§ **Directions for this task**
Quote exactly and only this range of lines in the data below: the line that holds "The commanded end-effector" to the line that holds "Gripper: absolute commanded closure", both included.

§ **Recorded information**
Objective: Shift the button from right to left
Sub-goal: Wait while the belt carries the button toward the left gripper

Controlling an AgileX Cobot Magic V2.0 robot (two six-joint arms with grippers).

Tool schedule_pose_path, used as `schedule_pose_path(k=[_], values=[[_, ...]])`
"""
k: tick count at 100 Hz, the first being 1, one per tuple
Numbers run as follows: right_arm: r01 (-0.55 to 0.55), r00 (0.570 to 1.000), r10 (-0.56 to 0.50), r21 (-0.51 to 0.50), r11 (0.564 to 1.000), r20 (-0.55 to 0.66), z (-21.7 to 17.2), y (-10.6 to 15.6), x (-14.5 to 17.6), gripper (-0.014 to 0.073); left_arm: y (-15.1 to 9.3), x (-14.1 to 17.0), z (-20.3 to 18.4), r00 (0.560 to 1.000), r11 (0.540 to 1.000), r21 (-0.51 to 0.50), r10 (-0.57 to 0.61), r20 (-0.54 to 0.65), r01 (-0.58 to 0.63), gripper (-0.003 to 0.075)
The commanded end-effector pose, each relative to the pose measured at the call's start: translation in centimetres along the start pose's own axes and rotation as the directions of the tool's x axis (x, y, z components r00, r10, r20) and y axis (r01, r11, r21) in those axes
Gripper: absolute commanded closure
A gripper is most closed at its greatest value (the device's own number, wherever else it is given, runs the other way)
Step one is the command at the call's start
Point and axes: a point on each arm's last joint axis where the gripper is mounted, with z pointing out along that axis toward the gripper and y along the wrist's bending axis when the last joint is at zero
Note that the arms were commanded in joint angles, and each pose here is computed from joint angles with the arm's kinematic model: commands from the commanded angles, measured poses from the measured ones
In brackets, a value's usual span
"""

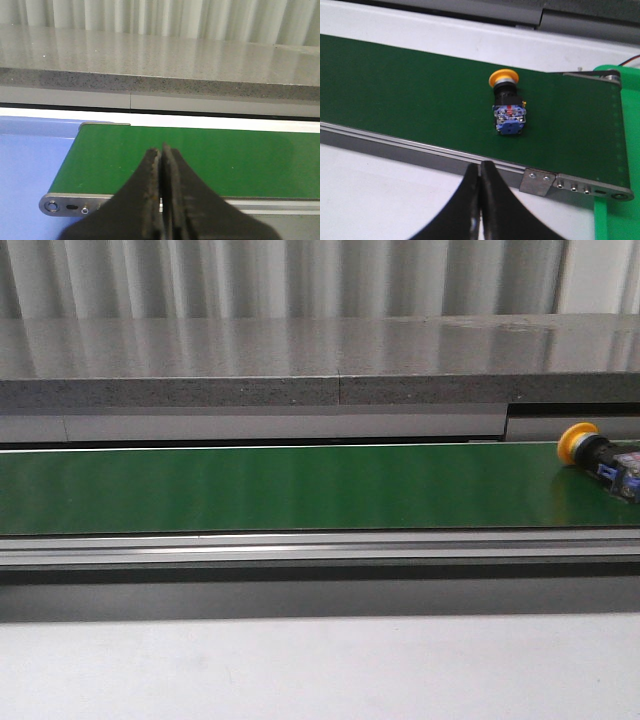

§ **Solution to the problem**
The commanded end-effector pose, each relative to the pose measured at the call's start: translation in centimetres along the start pose's own axes and rotation as the directions of the tool's x axis (x, y, z components r00, r10, r20) and y axis (r01, r11, r21) in those axes
Gripper: absolute commanded closure

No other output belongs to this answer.